[英]Pandas importing column data in incorrect order into data frame
Three sheets are imported correctly then the format problem occurs.正确导入了三张纸,然后出现格式问题。 Three sheets are then imported using this improper format.
然后使用这种不正确的格式导入三张纸。 Then the problem occurs again by shifting the data in a similar way.
然后通过以类似方式移动数据再次出现问题。 So basically every forth sheet that is imported appears to pull the data from columns out of order.
因此,基本上每四张导入的工作表似乎都会乱序地从列中提取数据。
Output returns as expected: Output 按预期返回:
The problem occurs when it moves to the next sheet, even though it's column formatting is the same as the last.当它移动到下一张纸时会出现问题,即使它的列格式与上一张相同。
It appears to pull M:P correctly, then it jumbles the data by appearing to pull in this order: AC:AD, S:Z wile adding five extra blank columns, Q:R, AB:AC.它似乎正确地拉取了 M:P,然后它似乎按以下顺序拉取了数据:AC:AD、S:Z 并添加了五个额外的空白列、Q:R、AB:AC。
The only difference in the two worksheets is that the first has data in more columns than the second however, both have the save number of columns being queried.两个工作表的唯一区别是第一个工作表的数据列数比第二个工作表多,但是,两者都保存了查询的列数。
df1 = [pd.read_excel(xls, sheet_name=s, skiprows=4, nrows=32, usecols='M:AD') for s in main]
dfconcat = pd.concat(df1, ignore_index=True, sort=False)
dfconcat.dropna(axis=0, how='all', inplace=True)
writer = pd.ExcelWriter(f'{loc}/test.xlsx')
dfconcat.to_excel(writer, 'bananas', index=False, header=False, na_rep='', merge_cells=False)
writer.save()
Since it occurs every fourth sheet, I assume there is something incorrect in my code, or something to add to it to reset something in pandas after every pass.因为它每四张纸出现一次,我假设我的代码中有一些不正确的东西,或者在每次通过后要添加一些东西来重置 pandas 中的东西。 Any guidance would be appreciated.
任何指导将不胜感激。
Add header=None
at the end inside pd.read_excel
.在
pd.read_excel
的末尾添加header=None
。 By default, read_excel
will use the first row ( header=0
) as the header.

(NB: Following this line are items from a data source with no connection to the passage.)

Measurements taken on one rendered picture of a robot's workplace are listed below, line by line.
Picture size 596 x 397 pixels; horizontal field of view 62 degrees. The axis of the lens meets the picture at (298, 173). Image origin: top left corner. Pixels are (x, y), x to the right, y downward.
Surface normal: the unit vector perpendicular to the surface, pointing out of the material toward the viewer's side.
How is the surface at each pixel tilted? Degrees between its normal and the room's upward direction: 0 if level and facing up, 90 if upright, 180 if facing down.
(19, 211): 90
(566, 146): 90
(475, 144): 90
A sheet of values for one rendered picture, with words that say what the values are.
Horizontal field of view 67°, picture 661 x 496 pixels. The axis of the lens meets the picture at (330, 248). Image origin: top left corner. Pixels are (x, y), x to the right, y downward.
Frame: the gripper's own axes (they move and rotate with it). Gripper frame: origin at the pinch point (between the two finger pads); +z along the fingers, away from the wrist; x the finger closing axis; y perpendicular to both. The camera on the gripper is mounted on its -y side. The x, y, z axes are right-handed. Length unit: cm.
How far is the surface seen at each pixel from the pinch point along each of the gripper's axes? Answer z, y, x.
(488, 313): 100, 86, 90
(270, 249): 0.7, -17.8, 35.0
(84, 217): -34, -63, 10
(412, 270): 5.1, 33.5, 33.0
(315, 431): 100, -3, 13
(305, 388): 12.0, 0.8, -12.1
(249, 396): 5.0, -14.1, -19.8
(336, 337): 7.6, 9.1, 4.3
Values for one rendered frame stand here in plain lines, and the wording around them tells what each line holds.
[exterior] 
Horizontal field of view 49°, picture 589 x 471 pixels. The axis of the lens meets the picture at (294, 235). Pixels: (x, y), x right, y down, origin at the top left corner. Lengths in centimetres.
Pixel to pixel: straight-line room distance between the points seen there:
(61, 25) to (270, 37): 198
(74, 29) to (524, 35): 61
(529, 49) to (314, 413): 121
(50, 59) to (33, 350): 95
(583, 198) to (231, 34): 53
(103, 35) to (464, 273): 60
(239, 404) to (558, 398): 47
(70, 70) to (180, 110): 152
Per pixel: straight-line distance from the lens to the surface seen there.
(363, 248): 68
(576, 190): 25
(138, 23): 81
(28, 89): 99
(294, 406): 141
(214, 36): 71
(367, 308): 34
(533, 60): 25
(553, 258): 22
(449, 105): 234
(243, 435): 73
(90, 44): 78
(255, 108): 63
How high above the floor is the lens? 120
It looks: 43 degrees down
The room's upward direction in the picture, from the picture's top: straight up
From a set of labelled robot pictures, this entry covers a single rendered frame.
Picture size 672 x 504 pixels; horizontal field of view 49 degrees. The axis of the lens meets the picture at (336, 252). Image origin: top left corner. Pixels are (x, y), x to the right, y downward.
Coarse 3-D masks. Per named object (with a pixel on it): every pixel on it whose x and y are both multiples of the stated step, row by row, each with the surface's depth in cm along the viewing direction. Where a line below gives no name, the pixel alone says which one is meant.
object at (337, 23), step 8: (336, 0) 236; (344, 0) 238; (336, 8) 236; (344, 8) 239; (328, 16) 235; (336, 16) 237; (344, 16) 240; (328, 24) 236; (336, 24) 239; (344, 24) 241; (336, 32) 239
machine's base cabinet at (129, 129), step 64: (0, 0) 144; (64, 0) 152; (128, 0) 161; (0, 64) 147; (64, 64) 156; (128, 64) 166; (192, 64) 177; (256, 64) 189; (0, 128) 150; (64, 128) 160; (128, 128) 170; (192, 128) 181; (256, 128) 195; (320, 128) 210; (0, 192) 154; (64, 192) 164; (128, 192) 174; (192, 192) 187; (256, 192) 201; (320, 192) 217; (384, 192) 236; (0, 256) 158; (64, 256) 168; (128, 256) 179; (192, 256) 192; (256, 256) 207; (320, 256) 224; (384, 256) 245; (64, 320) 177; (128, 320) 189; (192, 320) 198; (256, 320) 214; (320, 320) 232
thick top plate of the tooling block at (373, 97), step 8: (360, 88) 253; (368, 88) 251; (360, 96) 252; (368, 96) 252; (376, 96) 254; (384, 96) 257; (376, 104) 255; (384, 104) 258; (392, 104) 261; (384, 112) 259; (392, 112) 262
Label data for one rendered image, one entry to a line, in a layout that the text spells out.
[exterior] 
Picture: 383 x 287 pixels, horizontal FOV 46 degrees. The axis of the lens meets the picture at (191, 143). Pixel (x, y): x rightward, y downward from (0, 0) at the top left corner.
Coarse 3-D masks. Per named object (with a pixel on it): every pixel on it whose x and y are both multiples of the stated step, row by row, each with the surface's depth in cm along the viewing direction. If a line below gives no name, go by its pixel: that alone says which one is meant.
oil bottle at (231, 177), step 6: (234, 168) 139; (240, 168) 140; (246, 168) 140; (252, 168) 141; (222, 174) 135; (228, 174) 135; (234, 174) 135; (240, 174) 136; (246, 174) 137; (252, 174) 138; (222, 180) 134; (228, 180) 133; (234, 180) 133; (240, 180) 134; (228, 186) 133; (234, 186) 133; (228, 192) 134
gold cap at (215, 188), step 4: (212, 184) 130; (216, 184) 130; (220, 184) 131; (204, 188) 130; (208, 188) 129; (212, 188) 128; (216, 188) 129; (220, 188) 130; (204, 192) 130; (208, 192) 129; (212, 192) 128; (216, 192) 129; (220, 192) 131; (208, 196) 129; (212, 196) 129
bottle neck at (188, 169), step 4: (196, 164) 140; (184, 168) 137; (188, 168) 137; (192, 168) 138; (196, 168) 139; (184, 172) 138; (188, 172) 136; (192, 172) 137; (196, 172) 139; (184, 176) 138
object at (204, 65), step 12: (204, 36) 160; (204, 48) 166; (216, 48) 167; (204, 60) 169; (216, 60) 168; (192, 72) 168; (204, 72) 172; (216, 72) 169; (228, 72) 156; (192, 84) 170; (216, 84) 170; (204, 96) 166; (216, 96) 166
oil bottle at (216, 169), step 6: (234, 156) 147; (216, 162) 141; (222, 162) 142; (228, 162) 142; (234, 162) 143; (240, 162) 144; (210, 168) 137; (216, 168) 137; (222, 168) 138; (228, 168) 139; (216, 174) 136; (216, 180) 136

Ie in your case, in view of skiprows=4
, ROW 5:5
in each sheet will be interpreted as the header.默认情况下,
read_excel
将使用第一行 ( header=0
) 作为 header。即在您的情况下,鉴于skiprows=4
,每张工作表中的ROW 5:5
将被解释为 header。
This causes problems, when you usepd.concat
.当您使用
pd.concat
时,这会导致问题。 Eg if you have pd.concat([d1,d2])
and d1
has cols A, B
, but d2
has cols B, A
, then the result will actually have order A, B
, following the first df.例如,如果您有
pd.concat([d1,d2])
并且d1
有 cols A, B
,但d2
有 cols B, A
,那么结果实际上有顺序A, B
,在第一个 df 之后。 Hence, the "shift" of the columns.因此,列的“移位”。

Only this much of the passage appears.